Following flowchart in Figure 6, in step 3 of the loss calculation methodology, the load power factor is adjusted, according to the algorithm presented in Figure 3. For this purpose, power factor measurements at the beginning of feeders, were used and then the algorithm was executed for each feeder individually. As an example of application, Table 4 presents the monthly average power factor obtained from measurements at the beginning of feeders and the power factor calculated for the corresponding monthly billed demand by load flow simulation, before applying the power factor correction algorithm. The objective of the power factor correction algorithm is to make these two values equal, by adjusting the low voltage loads’ power factors.

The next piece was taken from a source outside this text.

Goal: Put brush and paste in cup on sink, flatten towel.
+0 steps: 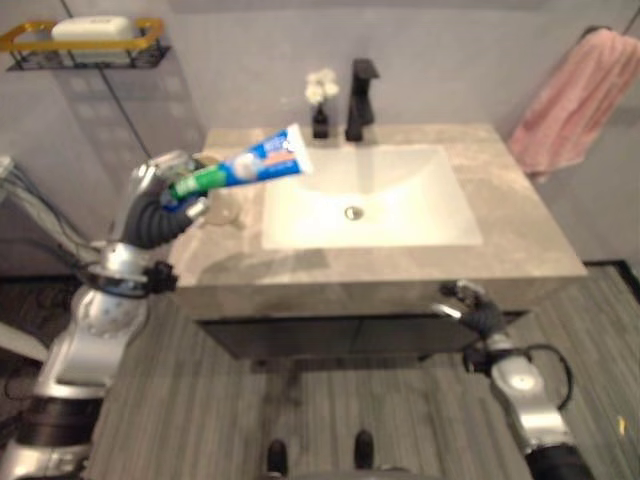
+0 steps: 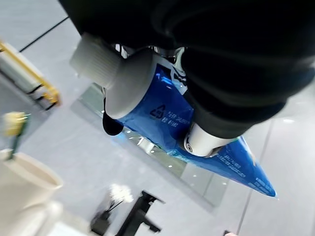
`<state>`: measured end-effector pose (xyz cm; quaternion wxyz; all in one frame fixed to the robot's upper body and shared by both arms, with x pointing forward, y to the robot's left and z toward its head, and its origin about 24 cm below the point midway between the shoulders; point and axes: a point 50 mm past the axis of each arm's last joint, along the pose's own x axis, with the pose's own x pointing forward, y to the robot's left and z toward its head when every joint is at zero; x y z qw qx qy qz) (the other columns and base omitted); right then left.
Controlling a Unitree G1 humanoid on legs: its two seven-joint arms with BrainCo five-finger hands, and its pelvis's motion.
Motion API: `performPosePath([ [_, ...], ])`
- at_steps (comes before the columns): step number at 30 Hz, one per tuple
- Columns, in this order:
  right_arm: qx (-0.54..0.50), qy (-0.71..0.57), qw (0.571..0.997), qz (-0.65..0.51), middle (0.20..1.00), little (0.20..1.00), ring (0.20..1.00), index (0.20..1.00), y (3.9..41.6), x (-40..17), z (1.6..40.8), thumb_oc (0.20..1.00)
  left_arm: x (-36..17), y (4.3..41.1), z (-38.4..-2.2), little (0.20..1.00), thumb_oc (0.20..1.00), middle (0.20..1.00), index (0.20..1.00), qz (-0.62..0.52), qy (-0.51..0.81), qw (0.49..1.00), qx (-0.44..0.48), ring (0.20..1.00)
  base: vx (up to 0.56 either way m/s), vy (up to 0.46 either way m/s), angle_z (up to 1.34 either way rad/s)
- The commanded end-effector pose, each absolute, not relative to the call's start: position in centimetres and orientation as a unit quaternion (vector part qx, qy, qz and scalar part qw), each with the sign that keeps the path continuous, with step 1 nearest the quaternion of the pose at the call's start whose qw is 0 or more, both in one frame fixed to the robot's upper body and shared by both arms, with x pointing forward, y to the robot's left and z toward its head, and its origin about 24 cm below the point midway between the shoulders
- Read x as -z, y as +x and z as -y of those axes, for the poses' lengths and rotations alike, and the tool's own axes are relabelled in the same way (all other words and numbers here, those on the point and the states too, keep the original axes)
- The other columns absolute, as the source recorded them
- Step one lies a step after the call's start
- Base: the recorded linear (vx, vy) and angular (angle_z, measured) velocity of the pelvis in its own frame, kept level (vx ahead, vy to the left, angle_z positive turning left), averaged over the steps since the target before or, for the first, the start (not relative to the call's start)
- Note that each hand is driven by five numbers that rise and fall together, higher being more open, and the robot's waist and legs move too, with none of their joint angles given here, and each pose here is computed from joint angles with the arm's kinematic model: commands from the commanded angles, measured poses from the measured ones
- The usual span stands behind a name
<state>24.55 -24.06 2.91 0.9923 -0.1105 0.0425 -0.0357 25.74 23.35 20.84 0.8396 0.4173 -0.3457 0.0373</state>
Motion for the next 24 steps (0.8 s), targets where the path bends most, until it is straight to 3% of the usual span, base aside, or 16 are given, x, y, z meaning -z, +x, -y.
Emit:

As shown in Table 4, a usual practice in most distribution utilities in Brazil is to assume an initial power factor value equal to 0.92 to all low voltage loads. The algorithm of Figure 3 was then executed individually for each feeder, for the average loading condition for one simulation point. Then, after the algorithm execution, different power factor values were obtained for the low voltage loads for each feeder, to be used in step 4 of Figure 5, as presented in Table 5.
Therefore, to perform the loss calculation according to the proposed methodology in Figure 5, the adjusted power factor values as presented in Table 5 are used. To illustrate the power factor correction algorithm applied to a daily load cycle, it is presented in Figure 14 the results obtained for PD01 Feeder’s loads for weekday, Saturday and Sunday load curve profiles considering only billed demands.

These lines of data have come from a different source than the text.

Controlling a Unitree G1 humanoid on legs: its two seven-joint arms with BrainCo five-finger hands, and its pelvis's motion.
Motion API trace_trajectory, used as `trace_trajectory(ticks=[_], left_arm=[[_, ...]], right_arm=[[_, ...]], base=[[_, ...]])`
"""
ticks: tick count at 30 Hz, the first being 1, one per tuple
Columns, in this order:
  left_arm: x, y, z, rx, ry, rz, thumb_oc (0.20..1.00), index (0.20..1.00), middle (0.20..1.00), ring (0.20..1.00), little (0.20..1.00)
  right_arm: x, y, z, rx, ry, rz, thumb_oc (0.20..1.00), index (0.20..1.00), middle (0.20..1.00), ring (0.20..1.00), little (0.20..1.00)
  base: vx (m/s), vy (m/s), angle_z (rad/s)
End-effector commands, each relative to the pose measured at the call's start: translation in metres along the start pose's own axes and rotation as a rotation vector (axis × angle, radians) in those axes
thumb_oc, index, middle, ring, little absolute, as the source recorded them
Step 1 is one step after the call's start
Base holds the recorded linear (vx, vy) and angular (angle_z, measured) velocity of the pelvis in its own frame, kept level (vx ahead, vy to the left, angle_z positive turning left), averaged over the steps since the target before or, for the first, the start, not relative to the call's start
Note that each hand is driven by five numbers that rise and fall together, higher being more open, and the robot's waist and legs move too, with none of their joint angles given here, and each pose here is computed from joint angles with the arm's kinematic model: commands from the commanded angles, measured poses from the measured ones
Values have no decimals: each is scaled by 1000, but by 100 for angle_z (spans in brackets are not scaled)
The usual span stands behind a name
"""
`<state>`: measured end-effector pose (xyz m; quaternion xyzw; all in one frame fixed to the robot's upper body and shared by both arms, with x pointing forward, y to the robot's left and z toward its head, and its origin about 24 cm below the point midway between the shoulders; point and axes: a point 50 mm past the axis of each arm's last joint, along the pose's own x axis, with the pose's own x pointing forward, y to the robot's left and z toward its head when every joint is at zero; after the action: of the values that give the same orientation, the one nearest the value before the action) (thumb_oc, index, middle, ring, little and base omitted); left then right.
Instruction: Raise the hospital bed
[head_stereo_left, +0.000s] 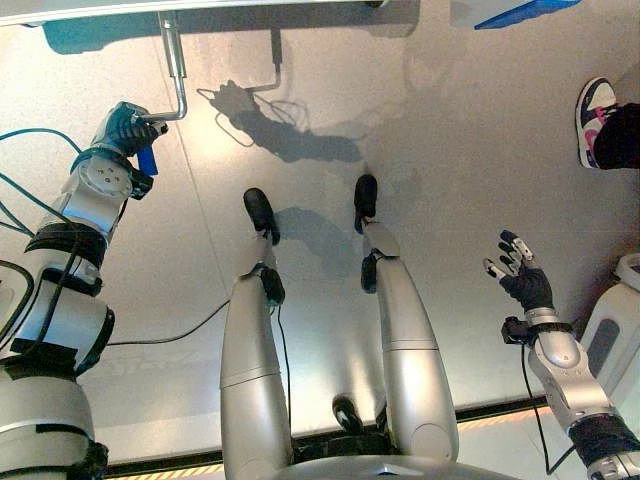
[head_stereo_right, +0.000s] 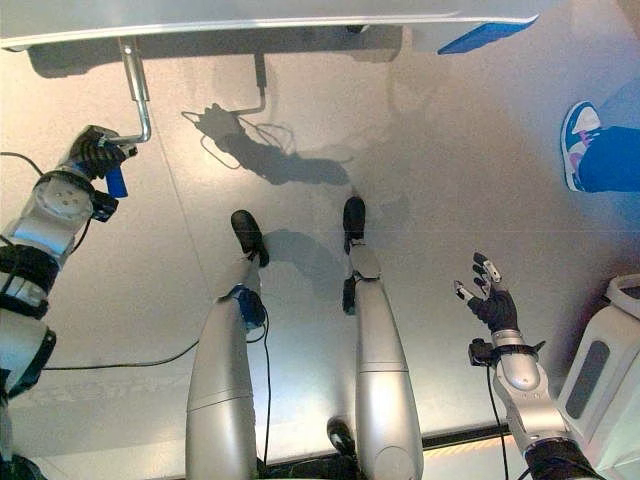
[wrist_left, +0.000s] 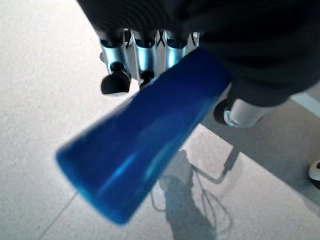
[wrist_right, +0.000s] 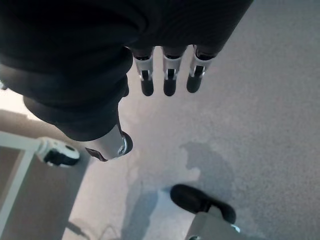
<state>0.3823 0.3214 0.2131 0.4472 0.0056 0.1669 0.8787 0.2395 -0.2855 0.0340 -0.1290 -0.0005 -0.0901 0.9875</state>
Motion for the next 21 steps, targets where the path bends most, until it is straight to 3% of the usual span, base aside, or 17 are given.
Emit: trace_trajectory(ticks=[1,11,17,21], left_arm=[[-1,12,-16,24,86,78,200,200,200,200,200],[-3,-66,14,-54,52,-72,200,200,200,200,200],[-13,-120,56,-301,6,-173,200,200,200,200,200],[-18,-138,92,-428,-55,-217,200,200,200,200,200]], right_arm=[[-13,0,-1,4,-8,32,1000,1000,1000,1000,1000],[-6,9,11,22,-62,56,1000,1000,1000,1000,1000],[-2,16,14,44,-74,53,1000,1000,1000,1000,1000],[-1,17,13,46,-70,41,1000,1000,1000,1000,1000]], base=[[0,0,0],[-2,-3,0],[0,0,0],[0,0,0]])
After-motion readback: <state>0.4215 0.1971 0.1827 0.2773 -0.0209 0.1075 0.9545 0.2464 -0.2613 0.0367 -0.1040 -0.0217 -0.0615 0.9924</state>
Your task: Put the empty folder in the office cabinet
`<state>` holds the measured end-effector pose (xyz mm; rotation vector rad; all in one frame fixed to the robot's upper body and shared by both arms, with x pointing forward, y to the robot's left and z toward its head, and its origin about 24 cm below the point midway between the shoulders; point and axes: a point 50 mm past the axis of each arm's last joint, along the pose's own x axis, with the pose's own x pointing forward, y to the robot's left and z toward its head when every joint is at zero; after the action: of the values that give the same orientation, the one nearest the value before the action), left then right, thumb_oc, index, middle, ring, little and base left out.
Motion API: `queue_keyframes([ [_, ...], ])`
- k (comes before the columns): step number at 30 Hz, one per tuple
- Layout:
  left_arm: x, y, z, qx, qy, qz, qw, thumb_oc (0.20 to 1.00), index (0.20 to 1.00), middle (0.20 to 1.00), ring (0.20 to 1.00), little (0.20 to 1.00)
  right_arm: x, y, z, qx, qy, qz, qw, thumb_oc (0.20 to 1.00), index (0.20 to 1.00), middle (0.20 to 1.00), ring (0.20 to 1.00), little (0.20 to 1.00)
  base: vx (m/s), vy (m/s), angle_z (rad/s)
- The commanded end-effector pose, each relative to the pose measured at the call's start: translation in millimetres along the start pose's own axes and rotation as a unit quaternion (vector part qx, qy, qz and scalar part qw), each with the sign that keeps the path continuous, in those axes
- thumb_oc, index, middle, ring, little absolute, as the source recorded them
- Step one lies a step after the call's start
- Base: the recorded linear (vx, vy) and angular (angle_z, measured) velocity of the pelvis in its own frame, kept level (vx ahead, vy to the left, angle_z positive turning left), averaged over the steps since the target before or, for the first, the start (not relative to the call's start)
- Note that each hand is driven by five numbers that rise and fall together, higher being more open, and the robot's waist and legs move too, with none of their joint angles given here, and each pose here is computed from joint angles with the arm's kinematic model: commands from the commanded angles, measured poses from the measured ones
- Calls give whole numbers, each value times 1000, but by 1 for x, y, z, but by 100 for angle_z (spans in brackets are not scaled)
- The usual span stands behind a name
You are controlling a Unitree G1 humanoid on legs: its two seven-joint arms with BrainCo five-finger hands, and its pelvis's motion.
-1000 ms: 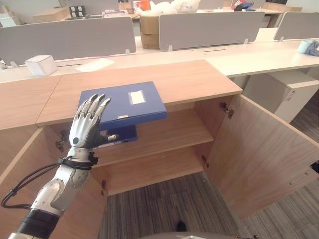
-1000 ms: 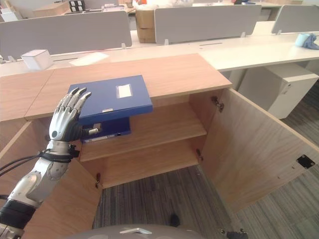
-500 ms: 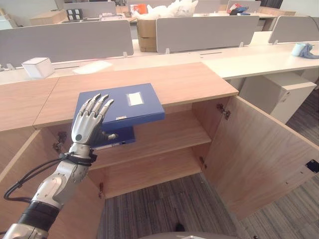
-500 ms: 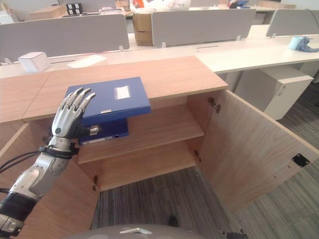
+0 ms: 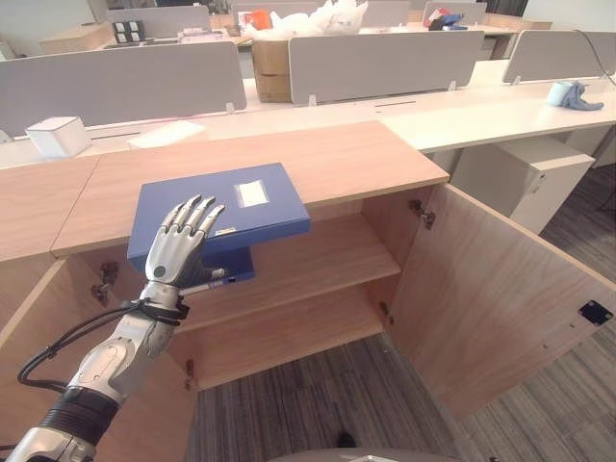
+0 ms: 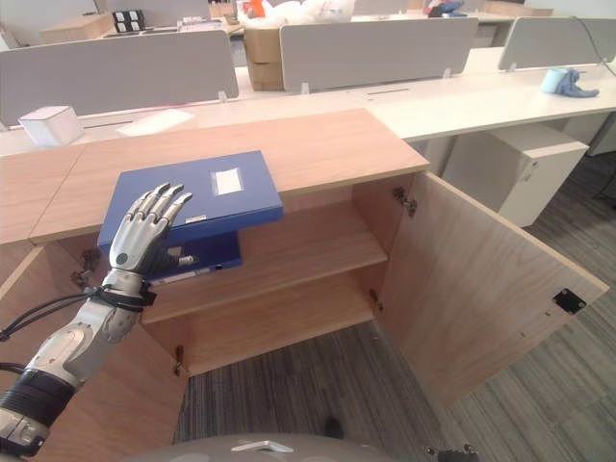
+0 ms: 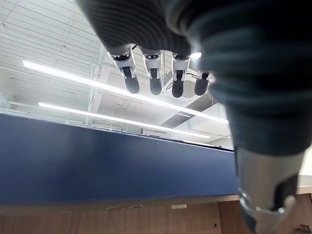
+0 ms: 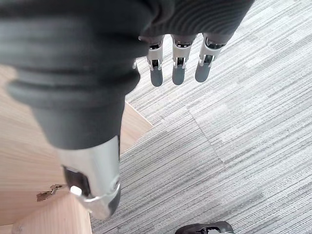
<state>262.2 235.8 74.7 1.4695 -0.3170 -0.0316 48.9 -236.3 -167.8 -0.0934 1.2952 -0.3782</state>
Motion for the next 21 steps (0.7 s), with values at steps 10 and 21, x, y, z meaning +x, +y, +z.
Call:
queue_keyframes([
  [10,20,18,-11,37,6,35,999,1000,1000,1000,1000,1000,3,-10,19,-34,-27,-21,999,1000,1000,1000,1000,1000,5,0,0],
  [21,29,17,-10,50,-1,29,998,1000,1000,1000,1000,1000,3,-12,19,-33,-28,-21,999,1000,1000,1000,1000,1000,9,2,0],
])
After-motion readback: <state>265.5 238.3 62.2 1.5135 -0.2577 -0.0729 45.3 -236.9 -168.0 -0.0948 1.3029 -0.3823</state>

It is evident from observing Figure 14 that adopting a single power factor value to all low voltage loads, as for example 0.92, may lead to imprecisions when calculating technical and non-technical losses in low voltage distribution grids.

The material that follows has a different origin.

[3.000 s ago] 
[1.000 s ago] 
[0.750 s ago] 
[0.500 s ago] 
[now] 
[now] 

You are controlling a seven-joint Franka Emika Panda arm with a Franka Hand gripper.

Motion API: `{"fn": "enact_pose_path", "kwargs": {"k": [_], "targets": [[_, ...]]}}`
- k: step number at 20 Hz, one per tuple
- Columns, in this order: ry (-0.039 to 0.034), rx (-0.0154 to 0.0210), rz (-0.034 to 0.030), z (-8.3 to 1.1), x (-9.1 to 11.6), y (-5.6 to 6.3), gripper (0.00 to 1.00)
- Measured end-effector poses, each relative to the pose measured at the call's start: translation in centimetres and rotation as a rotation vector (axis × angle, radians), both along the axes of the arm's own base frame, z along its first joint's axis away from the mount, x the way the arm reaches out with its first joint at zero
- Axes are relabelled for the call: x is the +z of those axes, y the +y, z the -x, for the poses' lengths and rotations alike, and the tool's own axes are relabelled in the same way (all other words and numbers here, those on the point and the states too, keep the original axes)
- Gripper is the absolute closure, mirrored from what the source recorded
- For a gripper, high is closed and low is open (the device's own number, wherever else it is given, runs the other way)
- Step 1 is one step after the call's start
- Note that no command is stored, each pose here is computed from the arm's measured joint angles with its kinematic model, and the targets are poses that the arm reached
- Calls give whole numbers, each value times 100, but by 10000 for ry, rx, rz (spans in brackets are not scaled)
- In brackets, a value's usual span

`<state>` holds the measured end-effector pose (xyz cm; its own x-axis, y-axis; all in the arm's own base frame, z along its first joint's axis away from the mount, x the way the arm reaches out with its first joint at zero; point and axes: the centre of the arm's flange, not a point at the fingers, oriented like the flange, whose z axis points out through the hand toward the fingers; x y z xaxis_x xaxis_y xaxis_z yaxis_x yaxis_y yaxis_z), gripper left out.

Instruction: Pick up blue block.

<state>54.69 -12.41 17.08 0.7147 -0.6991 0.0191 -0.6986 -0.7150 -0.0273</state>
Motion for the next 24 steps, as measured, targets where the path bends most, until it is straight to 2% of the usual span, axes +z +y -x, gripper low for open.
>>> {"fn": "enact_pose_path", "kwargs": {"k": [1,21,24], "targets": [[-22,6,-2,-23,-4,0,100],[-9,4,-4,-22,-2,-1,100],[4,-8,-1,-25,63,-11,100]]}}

After adjusting the low voltage loads’ power factors in step 3, the loss calculation methodology is continued in step 4, by executing load flow cases in OpenDSS, for 96 simulation points for weekday, Saturday, and Sunday. In this step, technical losses due to supplying only billed demands (regular loads) are obtained, as observed in Figure 15a. Then, using this calculated technical loss and the total injected current in the substation-feeder coupling bus, both obtained by the executed load flow cases in OpenDSS, the EOI is obtained in step 5, shown in Figure 15b. Still using the load flow results, the distribution grid load curve is obtained in step 6, shown in Figure 15c. Then, using the feeder’s monthly injected energy data, obtained from the commercial database, and having the load curve obtained in step 6, the feeder’s total injected power curve is obtained in step 9, shown in Figure 15d, which include regular and irregular loads, that is, billed and non-billed power.
Continuing the methodology, step 11 accomplishes the calculation of total injected current into the feeder’s electric network, using the measured injected power curve, given in Figure 15d, measured voltage and power factor curves as shown in Figure 16a,b.
Thus, using the total measured injected current and the EOI calculated in Figure 15b, the total technical loss curve can be obtained, as shown in Figure 17. This calculated technical loss comprises losses resulting from supplying regular and irregular loads as well as other sources of non-technical losses that may have occurred in the electrical network under analysis.
After calculating total technical losses, the methodology is continued to calculate the non-technical losses. For this, the data of monthly energy consumed by each consumer unit are extracted and arranged as demand curves for a weekday, a Saturday and a Sunday, in step 13, as shown in Figure 18a. Then, in step 14, the total loss is calculated by subtracting total injected power curves and power demand curves, shown in Figure 18b.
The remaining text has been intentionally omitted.